■ What needs to be done: Below are some entries. Count the lines where "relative" appears and state only that number.

■ Data excerpts:
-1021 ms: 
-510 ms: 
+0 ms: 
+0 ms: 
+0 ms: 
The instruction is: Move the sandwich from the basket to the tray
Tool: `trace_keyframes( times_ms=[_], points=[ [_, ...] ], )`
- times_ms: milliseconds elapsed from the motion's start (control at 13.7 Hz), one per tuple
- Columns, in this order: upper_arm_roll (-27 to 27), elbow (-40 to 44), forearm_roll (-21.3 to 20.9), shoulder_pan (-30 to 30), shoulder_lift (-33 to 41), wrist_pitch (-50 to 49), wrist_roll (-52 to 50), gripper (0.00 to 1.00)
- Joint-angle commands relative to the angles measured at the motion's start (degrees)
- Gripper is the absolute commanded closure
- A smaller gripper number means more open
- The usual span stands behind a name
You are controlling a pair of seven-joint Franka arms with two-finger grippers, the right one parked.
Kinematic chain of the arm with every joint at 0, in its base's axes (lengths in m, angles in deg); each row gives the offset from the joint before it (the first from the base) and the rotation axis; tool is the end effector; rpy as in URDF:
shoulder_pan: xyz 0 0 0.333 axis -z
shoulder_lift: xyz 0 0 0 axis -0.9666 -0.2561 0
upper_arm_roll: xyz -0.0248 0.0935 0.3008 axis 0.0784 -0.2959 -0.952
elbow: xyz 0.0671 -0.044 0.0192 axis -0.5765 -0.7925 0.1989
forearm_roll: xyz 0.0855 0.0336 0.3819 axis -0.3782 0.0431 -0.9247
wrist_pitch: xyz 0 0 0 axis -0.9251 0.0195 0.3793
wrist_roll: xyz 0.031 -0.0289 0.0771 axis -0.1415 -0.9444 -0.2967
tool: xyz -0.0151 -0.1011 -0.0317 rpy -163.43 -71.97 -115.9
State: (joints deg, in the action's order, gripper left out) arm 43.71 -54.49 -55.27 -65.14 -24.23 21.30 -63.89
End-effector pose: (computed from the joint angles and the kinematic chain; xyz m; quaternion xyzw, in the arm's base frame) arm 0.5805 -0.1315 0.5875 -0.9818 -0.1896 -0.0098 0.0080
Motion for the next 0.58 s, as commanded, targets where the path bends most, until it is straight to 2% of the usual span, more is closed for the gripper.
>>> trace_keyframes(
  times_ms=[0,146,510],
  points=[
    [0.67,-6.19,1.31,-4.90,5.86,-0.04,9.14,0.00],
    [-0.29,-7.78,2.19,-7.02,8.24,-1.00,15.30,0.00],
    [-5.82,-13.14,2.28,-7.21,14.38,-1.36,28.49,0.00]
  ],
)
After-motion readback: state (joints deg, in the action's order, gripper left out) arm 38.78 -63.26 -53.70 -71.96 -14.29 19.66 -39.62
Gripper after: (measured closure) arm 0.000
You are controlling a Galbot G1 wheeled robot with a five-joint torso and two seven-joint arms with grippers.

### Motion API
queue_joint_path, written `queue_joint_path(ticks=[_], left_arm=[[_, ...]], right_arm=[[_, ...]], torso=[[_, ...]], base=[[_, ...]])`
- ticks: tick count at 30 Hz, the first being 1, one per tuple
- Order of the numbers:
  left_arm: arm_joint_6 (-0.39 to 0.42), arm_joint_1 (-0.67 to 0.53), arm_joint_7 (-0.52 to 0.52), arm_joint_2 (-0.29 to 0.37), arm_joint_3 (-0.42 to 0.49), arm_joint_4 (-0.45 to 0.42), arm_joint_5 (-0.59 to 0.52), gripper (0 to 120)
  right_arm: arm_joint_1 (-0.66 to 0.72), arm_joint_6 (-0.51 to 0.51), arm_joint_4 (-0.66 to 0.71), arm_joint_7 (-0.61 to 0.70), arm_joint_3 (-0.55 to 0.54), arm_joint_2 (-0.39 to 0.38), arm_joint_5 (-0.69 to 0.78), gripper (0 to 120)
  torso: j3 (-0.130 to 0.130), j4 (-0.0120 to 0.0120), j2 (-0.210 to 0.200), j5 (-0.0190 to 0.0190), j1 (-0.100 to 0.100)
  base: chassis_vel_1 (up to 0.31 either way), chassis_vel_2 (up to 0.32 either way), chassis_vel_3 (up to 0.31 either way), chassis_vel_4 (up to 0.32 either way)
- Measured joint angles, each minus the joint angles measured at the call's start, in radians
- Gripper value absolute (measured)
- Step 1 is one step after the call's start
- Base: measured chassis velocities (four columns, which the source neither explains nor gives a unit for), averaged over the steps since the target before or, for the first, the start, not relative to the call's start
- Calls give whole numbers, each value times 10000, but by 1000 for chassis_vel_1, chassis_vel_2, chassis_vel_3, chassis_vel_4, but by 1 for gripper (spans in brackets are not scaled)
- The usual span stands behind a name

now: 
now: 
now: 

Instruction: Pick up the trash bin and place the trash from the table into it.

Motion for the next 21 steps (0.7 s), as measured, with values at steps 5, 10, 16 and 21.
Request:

■ Exercise result: 2